Right-wing MK urges draft-dodging to protest ‘feminist agenda’ of IDF
Outcry as Bezalel Smotrich proposes religious soldiers delay enlistment to pressure army into reversing moves to integrate mixed-gender units
Sue Surkes is The Times of Israel's environment reporter

Right-wing firebrand lawmaker Bezalel Smotrich called on rabbis and teachers to delay their students’ enlistment into the army to protest what he labeled the “radical feminist” agenda which he said was leading to more mixed gender activities in the armed forces, and was putting “equality above victory.”
Smotrich, writing in the religious weekly B’Sheva, suggested that religious students continue their studies for a few more months and refuse to enlist on the date set by the army.
There are three enlistment dates each year, when most soldiers enter the army, in August, November and March.

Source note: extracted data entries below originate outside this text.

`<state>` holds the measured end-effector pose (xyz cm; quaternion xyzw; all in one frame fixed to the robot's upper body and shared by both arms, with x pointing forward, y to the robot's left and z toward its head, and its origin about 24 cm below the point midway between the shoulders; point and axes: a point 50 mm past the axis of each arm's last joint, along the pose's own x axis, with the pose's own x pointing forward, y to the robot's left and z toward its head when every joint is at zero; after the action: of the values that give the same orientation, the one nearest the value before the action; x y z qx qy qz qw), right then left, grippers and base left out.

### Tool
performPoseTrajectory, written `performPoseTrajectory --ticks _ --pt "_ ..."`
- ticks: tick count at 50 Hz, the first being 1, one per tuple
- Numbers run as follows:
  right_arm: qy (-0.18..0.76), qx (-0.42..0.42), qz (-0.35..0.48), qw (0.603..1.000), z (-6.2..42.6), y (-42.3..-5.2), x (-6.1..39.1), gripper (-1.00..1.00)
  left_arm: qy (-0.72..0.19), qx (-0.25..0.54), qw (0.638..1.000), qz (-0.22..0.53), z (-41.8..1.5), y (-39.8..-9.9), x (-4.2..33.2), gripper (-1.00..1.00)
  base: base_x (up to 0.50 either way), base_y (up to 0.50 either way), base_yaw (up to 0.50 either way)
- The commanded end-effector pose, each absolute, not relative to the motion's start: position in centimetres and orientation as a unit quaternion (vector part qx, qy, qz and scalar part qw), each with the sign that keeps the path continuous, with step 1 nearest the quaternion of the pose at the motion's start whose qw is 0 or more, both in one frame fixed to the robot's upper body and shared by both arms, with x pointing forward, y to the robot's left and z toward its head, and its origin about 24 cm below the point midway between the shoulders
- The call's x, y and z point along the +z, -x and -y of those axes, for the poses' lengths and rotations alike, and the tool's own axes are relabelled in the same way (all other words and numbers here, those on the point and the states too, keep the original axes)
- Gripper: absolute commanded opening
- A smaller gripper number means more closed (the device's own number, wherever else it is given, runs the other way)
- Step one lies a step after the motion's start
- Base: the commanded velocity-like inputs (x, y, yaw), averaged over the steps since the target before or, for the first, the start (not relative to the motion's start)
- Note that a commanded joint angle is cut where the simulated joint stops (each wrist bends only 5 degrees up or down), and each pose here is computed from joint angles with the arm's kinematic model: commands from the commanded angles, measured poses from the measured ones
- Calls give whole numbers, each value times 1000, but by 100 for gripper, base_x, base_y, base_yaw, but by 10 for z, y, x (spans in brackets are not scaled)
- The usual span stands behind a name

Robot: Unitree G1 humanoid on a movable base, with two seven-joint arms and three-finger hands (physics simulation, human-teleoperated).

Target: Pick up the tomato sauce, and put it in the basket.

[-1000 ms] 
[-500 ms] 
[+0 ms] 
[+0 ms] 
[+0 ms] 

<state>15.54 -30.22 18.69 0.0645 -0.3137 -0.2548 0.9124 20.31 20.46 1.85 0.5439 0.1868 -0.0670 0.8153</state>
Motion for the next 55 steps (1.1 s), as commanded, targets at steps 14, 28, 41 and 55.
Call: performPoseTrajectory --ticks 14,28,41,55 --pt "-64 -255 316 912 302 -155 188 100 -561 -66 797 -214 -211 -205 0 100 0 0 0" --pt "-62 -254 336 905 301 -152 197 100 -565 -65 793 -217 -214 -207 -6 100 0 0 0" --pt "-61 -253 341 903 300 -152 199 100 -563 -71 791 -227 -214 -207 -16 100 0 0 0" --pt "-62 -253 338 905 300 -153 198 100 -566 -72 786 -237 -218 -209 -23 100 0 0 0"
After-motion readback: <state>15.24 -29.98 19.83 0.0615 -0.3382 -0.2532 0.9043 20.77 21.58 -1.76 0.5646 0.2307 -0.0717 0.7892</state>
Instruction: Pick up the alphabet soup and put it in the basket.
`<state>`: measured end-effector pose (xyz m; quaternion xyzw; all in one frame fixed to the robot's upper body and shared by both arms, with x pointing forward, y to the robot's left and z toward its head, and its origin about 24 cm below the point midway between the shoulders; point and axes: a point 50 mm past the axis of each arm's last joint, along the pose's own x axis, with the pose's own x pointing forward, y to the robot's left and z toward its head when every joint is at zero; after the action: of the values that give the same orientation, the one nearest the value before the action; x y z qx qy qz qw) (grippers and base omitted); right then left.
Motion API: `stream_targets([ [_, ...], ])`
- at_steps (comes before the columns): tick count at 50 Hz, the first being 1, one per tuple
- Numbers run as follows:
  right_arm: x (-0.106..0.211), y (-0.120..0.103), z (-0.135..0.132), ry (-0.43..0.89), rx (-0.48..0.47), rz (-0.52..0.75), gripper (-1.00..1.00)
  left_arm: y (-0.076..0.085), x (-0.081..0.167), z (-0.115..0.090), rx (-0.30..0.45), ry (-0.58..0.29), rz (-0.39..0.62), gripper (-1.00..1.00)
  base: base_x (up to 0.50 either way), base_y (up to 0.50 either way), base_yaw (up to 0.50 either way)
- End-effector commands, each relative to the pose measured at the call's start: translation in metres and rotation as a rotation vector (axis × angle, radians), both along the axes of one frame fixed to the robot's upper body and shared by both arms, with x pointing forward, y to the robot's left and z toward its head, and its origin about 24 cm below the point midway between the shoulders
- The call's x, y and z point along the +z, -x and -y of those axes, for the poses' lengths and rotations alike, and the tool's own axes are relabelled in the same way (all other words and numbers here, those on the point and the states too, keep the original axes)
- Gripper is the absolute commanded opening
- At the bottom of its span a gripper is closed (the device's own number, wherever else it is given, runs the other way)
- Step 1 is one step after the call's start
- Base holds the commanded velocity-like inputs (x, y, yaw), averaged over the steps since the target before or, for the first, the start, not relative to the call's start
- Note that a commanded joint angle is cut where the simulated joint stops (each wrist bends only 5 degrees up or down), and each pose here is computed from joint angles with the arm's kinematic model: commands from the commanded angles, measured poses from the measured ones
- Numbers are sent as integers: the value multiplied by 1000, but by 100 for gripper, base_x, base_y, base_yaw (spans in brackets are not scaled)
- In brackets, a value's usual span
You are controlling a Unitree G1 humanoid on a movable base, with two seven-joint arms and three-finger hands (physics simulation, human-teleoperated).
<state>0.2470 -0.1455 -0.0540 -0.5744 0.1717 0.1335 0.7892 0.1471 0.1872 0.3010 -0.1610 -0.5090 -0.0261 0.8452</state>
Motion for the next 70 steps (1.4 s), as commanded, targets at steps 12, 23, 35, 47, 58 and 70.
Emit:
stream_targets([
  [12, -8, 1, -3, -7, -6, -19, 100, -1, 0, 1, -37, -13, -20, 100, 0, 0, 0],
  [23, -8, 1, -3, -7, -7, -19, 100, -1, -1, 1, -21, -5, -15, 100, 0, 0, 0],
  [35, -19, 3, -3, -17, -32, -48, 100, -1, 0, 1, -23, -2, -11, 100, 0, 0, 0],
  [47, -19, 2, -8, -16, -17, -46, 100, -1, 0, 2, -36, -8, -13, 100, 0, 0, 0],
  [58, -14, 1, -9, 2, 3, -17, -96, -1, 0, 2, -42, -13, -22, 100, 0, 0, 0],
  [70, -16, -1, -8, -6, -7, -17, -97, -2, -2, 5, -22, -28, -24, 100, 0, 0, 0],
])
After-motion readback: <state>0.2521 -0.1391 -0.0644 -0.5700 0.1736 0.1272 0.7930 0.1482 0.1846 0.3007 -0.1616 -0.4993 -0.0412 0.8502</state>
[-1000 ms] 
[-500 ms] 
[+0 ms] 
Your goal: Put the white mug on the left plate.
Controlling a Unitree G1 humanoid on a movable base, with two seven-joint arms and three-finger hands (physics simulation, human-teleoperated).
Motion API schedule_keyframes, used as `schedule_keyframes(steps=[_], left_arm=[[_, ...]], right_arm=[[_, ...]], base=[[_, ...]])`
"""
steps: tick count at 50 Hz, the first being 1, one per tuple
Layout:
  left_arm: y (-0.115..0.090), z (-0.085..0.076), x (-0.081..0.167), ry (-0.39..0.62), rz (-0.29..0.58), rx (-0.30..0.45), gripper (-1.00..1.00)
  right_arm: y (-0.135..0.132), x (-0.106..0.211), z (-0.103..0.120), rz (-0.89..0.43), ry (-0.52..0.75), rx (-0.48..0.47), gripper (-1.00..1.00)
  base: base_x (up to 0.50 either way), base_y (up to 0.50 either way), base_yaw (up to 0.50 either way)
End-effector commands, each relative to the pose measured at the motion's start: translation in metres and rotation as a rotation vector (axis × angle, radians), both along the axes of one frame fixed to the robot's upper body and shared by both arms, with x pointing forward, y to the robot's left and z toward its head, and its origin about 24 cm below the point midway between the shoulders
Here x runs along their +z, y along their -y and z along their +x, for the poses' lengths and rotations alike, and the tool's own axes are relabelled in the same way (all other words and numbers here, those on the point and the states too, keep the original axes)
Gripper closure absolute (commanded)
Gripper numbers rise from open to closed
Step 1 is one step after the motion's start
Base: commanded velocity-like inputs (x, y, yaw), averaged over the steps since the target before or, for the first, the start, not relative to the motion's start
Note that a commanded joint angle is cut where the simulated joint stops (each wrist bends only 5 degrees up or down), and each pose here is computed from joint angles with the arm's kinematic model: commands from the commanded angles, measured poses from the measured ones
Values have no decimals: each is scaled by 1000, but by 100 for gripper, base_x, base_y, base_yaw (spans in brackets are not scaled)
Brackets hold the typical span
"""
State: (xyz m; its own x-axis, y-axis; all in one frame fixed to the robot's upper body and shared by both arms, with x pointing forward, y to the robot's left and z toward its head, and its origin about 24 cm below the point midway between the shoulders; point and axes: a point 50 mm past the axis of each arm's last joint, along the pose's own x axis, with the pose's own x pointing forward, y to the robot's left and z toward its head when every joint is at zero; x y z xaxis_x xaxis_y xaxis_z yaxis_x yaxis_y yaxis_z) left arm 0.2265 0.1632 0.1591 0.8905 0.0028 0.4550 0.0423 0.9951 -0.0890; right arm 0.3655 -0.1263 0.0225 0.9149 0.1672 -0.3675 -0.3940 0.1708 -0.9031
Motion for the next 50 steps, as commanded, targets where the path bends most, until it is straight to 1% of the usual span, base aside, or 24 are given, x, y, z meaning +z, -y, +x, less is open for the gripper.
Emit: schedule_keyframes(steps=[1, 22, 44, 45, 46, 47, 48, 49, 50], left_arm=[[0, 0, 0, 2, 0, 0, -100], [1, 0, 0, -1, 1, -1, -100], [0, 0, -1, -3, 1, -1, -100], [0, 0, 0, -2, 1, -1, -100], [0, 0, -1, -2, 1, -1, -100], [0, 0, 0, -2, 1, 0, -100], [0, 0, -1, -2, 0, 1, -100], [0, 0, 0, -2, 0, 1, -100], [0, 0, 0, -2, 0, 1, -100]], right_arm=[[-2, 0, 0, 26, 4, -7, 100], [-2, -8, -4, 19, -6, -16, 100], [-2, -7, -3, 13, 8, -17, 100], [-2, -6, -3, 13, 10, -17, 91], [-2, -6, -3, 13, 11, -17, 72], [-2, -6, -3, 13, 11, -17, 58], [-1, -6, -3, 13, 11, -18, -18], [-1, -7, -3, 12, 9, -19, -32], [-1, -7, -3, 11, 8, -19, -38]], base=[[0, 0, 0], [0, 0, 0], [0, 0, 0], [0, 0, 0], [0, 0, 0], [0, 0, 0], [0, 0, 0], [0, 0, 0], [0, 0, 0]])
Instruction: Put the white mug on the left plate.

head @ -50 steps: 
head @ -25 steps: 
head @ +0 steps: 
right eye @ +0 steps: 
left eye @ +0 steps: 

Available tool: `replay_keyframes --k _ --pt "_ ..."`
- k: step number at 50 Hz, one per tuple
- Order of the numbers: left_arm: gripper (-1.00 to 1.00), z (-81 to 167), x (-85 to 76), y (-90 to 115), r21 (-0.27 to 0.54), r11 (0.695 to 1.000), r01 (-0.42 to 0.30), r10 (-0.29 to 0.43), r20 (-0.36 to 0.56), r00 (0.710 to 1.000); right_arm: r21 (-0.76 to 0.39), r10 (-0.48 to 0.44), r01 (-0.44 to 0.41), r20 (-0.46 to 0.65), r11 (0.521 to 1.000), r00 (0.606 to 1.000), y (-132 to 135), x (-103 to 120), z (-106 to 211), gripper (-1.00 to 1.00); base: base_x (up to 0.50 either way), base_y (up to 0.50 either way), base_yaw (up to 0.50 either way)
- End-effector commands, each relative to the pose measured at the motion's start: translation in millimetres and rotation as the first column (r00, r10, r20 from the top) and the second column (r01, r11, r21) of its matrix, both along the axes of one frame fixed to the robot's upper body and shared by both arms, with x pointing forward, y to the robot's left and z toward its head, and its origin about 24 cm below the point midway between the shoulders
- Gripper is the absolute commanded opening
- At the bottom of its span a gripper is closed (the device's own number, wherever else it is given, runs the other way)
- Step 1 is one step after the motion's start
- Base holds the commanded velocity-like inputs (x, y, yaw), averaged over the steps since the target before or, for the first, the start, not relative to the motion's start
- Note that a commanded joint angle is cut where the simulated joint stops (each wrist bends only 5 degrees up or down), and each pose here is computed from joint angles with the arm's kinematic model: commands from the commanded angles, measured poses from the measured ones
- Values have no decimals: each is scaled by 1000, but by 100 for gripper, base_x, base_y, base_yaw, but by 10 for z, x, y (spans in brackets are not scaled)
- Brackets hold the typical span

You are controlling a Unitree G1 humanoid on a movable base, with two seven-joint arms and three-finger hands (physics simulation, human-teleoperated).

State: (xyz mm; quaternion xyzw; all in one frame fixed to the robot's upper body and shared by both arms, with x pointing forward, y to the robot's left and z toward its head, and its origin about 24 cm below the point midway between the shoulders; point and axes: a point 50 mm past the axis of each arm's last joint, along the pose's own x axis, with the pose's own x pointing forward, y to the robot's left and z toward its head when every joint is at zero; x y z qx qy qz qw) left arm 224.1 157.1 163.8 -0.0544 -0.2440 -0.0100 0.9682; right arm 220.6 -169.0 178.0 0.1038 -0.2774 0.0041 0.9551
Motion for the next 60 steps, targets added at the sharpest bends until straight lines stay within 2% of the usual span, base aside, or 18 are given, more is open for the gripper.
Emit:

Smotrich called for rabbis to instruct their students to skip their enlistment date and instead join the army at the next date, a few months later.
Smotrich was apparently incensed by moves within the army to put women in combat roles and use mixed-gender units.
It was not immediately clear if the lawmaker, whose party supports IDF enlistment, was advocating for students to illegally dodge their draft dates or simply apply for deferrals.
He said that the religious community has not fought back against the “feminist agenda” being imposed on the army, but by delaying enlistment the army will be forced to choose between motivated, religious soldiers, and the political correctness of the feminist lobby.
He described his plan as an act of love meant to “save” the army “from the extreme post-modernist fingernails that have grasped hold of it… using pretty words about equality and accepting the other.”

The column by Smotrich quickly drew harsh condemnation, including from Jewish Home party leader and Education Minister Naftali Bennett. “No group has the right to ‘teach the IDF’ how to behave and certainly not to refuse the draft,” Bennett said, according to Channel 10 news.
Likud lawmaker Yehudah Glick, a rabbi, tweeted a call for all “youth, religious and secular, to continue to enlist in the army in great numbers” and not to listen to the “stupid ideas of my (sweet) friend” Smotrich.
He added that he expected the army to be “attentive” to what the public was saying, referring to some who have raised concerns over mixed-gender units.
Likud MK Avi Dichter, head of Knesset Defense Committee, harshly attacked Smotrich for his article, saying the IDF needed to be saved from the lawmaker.
Smotrich’s column waded into an ongoing battle over the role of women in the military, which became a hot-button issue after a recording surfaced earlier this month in which Rabbi Yigal Levinstein, the head of a pre-army academy excoriated women who serve in the army as “crazy” and “no longer Jewish.”
The IDF prides itself for being on the forefront of integrating women, gays, the disabled and others in the past seen as unfit to serve into a wide variety of roles, include fighting units.

Unlike the ultra-Orthodox community, which enjoys exemption from army service, the national religious community views the draft as a key plank of its ideology and in recent years, has been filling the ranks of combat units and the officer corps, but leading to a clash with the IDF’s traditionally liberal mores.
While many rejected Levinstein’s remarks, and Defense Minister Avigdor Liberman threatened to cut off the school if he does not resign, some in the national religious community have voiced concern over how the army deals with concern from religious soldiers who keep to strict standards regarding gender separation.
In his article, Smotrich said the army had to learn that it could no longer “trample” on the willingness of national religious to enlist.